O Estado de São Paulo, n. 45279, 06/10/2017. Economia, p.B1

 

 

 

 

 

Câmara quer tirar executivos da gestão das empresas após acordo de leniência

Congresso. Parlamentares defendem que se a companhia chegou ao ponto de fazer uma colaboração premiada seus dirigentes não têm condições de continuar no comando; advogados que atuam em grandes casos no País consideram a medida polêmica

Por: Igor Gadelha

 

Igor Gadelha / BRASÍLIA

 

Lideranças partidárias na Câmara dos Deputados articulam alterações nas regras para a celebração de acordos de leniência, espécie de colaboração premiada para empresas. Uma das propostas é exigir que executivos sejam obrigados a deixar a gestão das companhias após a leniência.

Líder do governo na Câmara, Aguinaldo Ribeiro (PP-PB) é um dos principais defensores da medida. Para ele, não basta a empresa ser punida com multa. “Todo pecado tem de ter consequência para quem pratica.”

Um dos caminhos para aprovar a proposta é incluí-la na medida provisória (MP) 784/2017, que autoriza o Banco Central a fechar acordos de leniência com instituições financeiras. A matéria foi aprovada por uma comissão mista do Congresso e deve ser votada na próxima semana na Câmara. O prazo para apresentação de emendas já se encerrou, mas é possível fazer o que chamam de “emenda aglutinativa”: dar nova redação a emendas já apresentadas desde que o assunto seja semelhante. A MP tem de ser votada no Senado e enviada para sanção presidencial até dia 19, quando perde validade.

Outra possibilidade é incluir a mudança no projeto de lei que altera regras de acordos de leniência na Lei de Improbidade Administrativa. A proposta já foi aprovada em comissão especial. Mas, por ser projeto de lei, é possível apresentar novas emendas direto no plenário. No Senado, a ideia tem apoiadores como o presidente da CPI Mista da JBS, Ataídes Oliveira (PSDB-TO). “Se a empresa chegou ao ponto de fazer leniência, os dirigentes não têm condição moral para seguir. Veja o caso do grupo JBS”, disse.
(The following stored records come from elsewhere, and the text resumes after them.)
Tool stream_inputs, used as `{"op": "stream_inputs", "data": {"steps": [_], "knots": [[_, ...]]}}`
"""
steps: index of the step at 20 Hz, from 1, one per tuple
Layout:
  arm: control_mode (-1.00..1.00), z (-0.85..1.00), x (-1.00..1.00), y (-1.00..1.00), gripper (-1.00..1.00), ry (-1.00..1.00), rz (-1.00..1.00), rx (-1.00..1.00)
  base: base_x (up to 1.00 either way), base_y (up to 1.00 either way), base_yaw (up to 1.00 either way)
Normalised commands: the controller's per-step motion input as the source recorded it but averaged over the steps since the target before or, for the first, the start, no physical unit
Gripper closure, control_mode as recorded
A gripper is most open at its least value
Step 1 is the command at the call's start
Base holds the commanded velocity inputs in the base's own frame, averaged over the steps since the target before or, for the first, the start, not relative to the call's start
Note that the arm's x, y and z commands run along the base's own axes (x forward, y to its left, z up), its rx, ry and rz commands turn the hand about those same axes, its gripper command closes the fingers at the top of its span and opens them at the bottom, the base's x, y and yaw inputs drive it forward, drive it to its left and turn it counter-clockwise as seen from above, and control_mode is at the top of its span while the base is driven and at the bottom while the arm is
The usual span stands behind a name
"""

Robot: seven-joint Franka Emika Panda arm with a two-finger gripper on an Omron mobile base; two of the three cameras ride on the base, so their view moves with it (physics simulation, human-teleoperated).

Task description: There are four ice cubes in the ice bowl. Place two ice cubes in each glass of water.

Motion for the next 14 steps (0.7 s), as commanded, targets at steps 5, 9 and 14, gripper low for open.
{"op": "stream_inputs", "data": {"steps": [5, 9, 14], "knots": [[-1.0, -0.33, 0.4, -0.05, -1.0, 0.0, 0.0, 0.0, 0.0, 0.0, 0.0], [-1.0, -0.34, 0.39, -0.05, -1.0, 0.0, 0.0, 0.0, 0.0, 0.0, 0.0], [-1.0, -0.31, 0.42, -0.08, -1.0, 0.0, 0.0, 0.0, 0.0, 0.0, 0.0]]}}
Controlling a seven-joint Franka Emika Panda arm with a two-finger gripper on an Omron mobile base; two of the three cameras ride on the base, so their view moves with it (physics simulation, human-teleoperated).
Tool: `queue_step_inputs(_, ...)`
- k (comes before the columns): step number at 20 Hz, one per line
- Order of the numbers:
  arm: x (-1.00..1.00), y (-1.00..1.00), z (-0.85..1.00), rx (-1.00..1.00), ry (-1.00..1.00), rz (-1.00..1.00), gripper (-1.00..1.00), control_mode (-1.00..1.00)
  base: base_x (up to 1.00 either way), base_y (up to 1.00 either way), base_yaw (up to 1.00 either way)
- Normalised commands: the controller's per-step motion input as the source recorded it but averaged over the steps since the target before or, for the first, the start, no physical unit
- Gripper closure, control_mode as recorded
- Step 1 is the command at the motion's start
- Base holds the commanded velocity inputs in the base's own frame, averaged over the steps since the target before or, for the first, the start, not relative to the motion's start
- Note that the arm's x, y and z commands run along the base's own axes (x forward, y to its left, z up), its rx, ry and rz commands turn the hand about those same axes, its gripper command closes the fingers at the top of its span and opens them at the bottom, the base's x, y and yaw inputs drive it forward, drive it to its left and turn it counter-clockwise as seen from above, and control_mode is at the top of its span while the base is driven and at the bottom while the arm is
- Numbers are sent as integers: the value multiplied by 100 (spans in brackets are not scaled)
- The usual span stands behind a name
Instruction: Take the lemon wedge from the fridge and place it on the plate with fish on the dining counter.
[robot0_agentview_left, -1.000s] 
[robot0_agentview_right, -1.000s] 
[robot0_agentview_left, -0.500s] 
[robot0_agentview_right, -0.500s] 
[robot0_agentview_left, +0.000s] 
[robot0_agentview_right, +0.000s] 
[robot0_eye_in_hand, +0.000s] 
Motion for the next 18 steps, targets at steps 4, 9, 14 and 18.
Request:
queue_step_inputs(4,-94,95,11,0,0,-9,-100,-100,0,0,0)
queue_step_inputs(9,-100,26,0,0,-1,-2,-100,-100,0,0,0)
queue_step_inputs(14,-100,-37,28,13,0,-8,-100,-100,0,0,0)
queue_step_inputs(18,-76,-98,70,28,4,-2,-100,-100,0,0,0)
Hoje o Ministério Público Federal tem liberdade para negociar a permanência ou o afastamento dos delatores do comando das empresas. O grupo J&F, que controla a JBS, fechou acordo no qual se comprometeu a pagar R$ 10,3 bilhões. A leniência prevê o afastamento de Joesley Batista dos conselhos das empresas abertas por cinco anos. A exigência não foi feita a Wesley.

Já o acordo da Odebrecht prevê multa de R$ 3,28 bilhões, mas não versa sobre a situação dos controladores na gestão. O acordo de delação de Emílio Odebrecht permite sua permanência por dois anos no comando. O de Marcelo Odebrecht exige seu afastamento por dez anos.

A proposta deve gerar polêmica no meio jurídico. Para Walfrido Warde, sócio do escritório Warde Advogados, é preciso analisar caso a caso. “O afastamento pode determinar a aceleração de dívidas ou afetar a credibilidade da empresa.”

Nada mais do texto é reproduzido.